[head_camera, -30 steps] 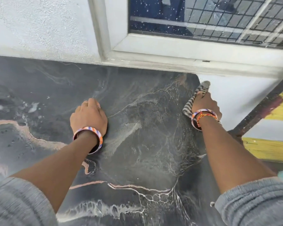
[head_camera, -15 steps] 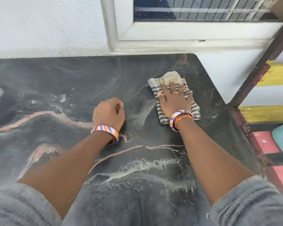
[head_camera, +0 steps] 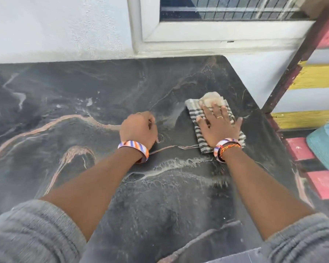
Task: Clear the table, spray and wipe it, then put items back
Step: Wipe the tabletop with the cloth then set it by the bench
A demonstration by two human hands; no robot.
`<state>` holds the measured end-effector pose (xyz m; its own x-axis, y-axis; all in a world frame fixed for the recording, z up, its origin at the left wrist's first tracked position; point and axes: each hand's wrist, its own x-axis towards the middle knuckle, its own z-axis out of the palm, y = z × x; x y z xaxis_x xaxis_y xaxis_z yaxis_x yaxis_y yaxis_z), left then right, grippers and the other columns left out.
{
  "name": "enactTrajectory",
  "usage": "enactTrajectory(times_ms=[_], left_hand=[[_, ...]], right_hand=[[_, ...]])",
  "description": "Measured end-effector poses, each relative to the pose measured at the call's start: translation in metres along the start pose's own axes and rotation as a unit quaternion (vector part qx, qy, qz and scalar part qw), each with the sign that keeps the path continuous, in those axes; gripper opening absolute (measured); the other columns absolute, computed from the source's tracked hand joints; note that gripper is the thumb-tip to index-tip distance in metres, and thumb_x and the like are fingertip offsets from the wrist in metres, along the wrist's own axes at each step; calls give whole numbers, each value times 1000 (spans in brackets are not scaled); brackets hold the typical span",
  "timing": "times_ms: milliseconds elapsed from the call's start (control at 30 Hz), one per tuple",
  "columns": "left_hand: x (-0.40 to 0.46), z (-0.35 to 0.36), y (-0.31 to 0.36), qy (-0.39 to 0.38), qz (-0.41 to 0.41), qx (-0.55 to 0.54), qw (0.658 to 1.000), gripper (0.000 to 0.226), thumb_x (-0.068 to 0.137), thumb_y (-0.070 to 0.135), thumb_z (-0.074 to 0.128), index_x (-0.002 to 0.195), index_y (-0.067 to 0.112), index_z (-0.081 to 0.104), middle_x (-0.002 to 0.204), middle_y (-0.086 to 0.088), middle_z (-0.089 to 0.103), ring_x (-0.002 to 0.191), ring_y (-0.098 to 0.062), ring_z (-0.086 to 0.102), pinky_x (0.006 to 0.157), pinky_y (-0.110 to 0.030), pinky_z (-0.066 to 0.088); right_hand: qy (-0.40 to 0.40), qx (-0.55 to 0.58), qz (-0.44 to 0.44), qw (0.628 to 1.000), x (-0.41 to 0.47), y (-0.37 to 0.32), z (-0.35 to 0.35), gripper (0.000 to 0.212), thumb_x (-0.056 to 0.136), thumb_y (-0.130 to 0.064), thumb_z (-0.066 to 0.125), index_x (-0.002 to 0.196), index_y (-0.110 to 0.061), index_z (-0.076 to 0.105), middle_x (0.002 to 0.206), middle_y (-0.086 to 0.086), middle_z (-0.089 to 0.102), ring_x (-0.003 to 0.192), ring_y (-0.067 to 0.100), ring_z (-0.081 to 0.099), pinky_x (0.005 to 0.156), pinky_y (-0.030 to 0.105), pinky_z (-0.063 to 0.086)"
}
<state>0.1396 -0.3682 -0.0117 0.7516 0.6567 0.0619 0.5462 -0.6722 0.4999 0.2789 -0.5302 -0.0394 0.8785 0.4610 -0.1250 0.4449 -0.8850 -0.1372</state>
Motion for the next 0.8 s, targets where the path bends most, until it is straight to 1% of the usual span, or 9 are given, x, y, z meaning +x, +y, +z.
enactTrajectory(times_ms=[67, 167, 333, 433, 500, 567, 667, 733, 800], left_hand=[[-4, 2, 6, -3, 28, 2, 1000, 18, 85, 14, 47, 88, 16, 65, 87, -9, 69, 88, -32, 61, 71, -37, 50], [-10, 5, 12, -11, 53, -3, 999, 18, 86, 15, 47, 90, 16, 65, 89, -10, 69, 91, -33, 60, 68, -34, 45], [-20, 4, 15, -22, 70, -26, 997, 18, 85, 14, 48, 89, 15, 65, 89, -10, 68, 89, -34, 60, 64, -33, 41], [-26, 0, 8, -16, 67, -37, 997, 17, 85, 13, 48, 88, 15, 65, 86, -10, 68, 84, -32, 60, 64, -32, 44], [-30, -2, 2, -12, 62, -31, 997, 18, 84, 12, 48, 89, 15, 65, 86, -10, 68, 84, -32, 60, 65, -34, 46], [-36, -4, -3, -8, 59, -16, 998, 19, 84, 12, 48, 90, 14, 65, 85, -11, 69, 83, -33, 60, 65, -35, 46], [-49, -9, -5, 0, 63, -2, 998, 21, 84, 11, 48, 94, 13, 67, 83, -14, 70, 79, -35, 61, 65, -36, 49], [-61, -13, -2, 4, 72, 0, 997, 22, 84, 11, 49, 94, 12, 68, 82, -14, 70, 77, -37, 61, 67, -37, 50], [-80, -17, 3, 0, 89, -2, 996, 21, 84, 10, 49, 94, 12, 67, 80, -14, 69, 76, -37, 60, 67, -35, 46]], right_hand=[[-11, 4, 103, 995, -11, 41, -7, 55, 93, -60, 19, 145, -49, 3, 159, -13, -1, 147, 15, -4, 110, 65, -4], [-6, 34, 226, 973, -41, 89, -13, 57, 93, -60, 19, 146, -45, 6, 160, -9, 1, 147, 19, 2, 111, 63, 7], [11, 47, 275, 960, -64, 97, -13, 52, 97, -45, 17, 148, -40, 7, 160, -5, 8, 146, 25, 9, 112, 56, 13], [14, 20, 231, 973, -65, 78, -6, 50, 99, -39, 16, 148, -39, 8, 159, -8, 4, 147, 21, 1, 113, 60, -4], [20, -22, 150, 988, -70, 49, 1, 50, 99, -38, 16, 148, -39, 7, 159, -9, 5, 148, 20, -1, 109, 61, -15], [15, -38, 27, 999, -81, 5, 7, 51, 100, -39, 17, 149, -37, 5, 159, -6, 6, 148, 21, -2, 111, 57, -15], [2, -25, -148, 989, -111, -54, 19, 51, 100, -40, 19, 149, -36, 5, 160, -6, 5, 148, 21, -2, 115, 49, -9], [-16, -26, -185, 982, -124, -57, 22, 50, 100, -41, 19, 149, -38, 8, 159, -9, 5, 148, 19, -1, 115, 49, -9], [-10, -13, -150, 989, -132, -31, 20, 48, 100, -40, 18, 148, -40, 11, 159, -12, 5, 147, 15, -1, 114, 52, -9]])
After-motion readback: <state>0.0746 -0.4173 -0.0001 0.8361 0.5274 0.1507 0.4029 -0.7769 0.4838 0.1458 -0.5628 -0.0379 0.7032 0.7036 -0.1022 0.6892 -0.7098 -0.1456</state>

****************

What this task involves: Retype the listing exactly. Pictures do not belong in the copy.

Answer to the problem:
[head_camera, -30 steps] 
[head_camera, -15 steps] 
[head_camera, +0 steps] 
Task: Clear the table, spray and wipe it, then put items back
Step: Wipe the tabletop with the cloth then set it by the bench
A demonstration by two human hands; no robot.
`<state>` holds the measured end-effector pose (xyz m; its own x-axis, y-axis; all in a world frame fixed for the recording, z up, its origin at the left wrist's first tracked position; point and axes: each hand's wrist, its own x-axis towards the middle knuckle, its own z-axis out of the palm, y = z × x; x y z xaxis_x xaxis_y xaxis_z yaxis_x yaxis_y yaxis_z), left then right, grippers and the other columns left out.
{
  "name": "enactTrajectory",
  "usage": "enactTrajectory(times_ms=[_], left_hand=[[_, ...]], right_hand=[[_, ...]])",
  "description": "Measured end-effector poses, each relative to the pose measured at the call's start: translation in metres along the start pose's own axes and rotation as a unit quaternion (vector part qx, qy, qz and scalar part qw), each with the sign that keeps the path continuous, in those axes; gripper opening absolute (measured); the other columns absolute, computed from the source's tracked hand joints; note that gripper is the thumb-tip to index-tip distance in metres, and thumb_x and the like are fingertip offsets from the wrist in metres, along the wrist's own axes at each step; calls give whole numbers, each value times 1000 (spans in brackets are not scaled); brackets hold the typical span",
  "timing": "times_ms: milliseconds elapsed from the call's start (control at 30 Hz), one per tuple",
  "columns": "left_hand: x (-0.40 to 0.46), z (-0.35 to 0.36), y (-0.31 to 0.36), qy (-0.39 to 0.38), qz (-0.41 to 0.41), qx (-0.55 to 0.54), qw (0.658 to 1.000), gripper (0.000 to 0.226), thumb_x (-0.068 to 0.137), thumb_y (-0.070 to 0.135), thumb_z (-0.074 to 0.128), index_x (-0.002 to 0.195), index_y (-0.067 to 0.112), index_z (-0.081 to 0.104), middle_x (-0.002 to 0.204), middle_y (-0.086 to 0.088), middle_z (-0.089 to 0.103), ring_x (-0.002 to 0.191), ring_y (-0.098 to 0.062), ring_z (-0.086 to 0.102), pinky_x (0.006 to 0.157), pinky_y (-0.110 to 0.030), pinky_z (-0.066 to 0.088); right_hand: qy (-0.40 to 0.40), qx (-0.55 to 0.58), qz (-0.44 to 0.44), qw (0.628 to 1.000), x (-0.41 to 0.47), y (-0.37 to 0.32), z (-0.35 to 0.35), gripper (0.000 to 0.212), thumb_x (-0.056 to 0.136), thumb_y (-0.130 to 0.064), thumb_z (-0.066 to 0.125), index_x (-0.002 to 0.196), index_y (-0.110 to 0.061), index_z (-0.076 to 0.105), middle_x (0.002 to 0.206), middle_y (-0.086 to 0.086), middle_z (-0.089 to 0.102), ring_x (-0.003 to 0.192), ring_y (-0.067 to 0.100), ring_z (-0.081 to 0.099), pinky_x (0.005 to 0.156), pinky_y (-0.030 to 0.105), pinky_z (-0.063 to 0.086)"
}
<state>0.1396 -0.3682 -0.0117 0.7516 0.6567 0.0619 0.5462 -0.6722 0.4999 0.2789 -0.5302 -0.0394 0.8785 0.4610 -0.1250 0.4449 -0.8850 -0.1372</state>
Motion for the next 0.8 s, targets where the path bends most, until it is straight to 1% of the usual span, or 9 are given, x, y, z meaning +x, +y, +z.
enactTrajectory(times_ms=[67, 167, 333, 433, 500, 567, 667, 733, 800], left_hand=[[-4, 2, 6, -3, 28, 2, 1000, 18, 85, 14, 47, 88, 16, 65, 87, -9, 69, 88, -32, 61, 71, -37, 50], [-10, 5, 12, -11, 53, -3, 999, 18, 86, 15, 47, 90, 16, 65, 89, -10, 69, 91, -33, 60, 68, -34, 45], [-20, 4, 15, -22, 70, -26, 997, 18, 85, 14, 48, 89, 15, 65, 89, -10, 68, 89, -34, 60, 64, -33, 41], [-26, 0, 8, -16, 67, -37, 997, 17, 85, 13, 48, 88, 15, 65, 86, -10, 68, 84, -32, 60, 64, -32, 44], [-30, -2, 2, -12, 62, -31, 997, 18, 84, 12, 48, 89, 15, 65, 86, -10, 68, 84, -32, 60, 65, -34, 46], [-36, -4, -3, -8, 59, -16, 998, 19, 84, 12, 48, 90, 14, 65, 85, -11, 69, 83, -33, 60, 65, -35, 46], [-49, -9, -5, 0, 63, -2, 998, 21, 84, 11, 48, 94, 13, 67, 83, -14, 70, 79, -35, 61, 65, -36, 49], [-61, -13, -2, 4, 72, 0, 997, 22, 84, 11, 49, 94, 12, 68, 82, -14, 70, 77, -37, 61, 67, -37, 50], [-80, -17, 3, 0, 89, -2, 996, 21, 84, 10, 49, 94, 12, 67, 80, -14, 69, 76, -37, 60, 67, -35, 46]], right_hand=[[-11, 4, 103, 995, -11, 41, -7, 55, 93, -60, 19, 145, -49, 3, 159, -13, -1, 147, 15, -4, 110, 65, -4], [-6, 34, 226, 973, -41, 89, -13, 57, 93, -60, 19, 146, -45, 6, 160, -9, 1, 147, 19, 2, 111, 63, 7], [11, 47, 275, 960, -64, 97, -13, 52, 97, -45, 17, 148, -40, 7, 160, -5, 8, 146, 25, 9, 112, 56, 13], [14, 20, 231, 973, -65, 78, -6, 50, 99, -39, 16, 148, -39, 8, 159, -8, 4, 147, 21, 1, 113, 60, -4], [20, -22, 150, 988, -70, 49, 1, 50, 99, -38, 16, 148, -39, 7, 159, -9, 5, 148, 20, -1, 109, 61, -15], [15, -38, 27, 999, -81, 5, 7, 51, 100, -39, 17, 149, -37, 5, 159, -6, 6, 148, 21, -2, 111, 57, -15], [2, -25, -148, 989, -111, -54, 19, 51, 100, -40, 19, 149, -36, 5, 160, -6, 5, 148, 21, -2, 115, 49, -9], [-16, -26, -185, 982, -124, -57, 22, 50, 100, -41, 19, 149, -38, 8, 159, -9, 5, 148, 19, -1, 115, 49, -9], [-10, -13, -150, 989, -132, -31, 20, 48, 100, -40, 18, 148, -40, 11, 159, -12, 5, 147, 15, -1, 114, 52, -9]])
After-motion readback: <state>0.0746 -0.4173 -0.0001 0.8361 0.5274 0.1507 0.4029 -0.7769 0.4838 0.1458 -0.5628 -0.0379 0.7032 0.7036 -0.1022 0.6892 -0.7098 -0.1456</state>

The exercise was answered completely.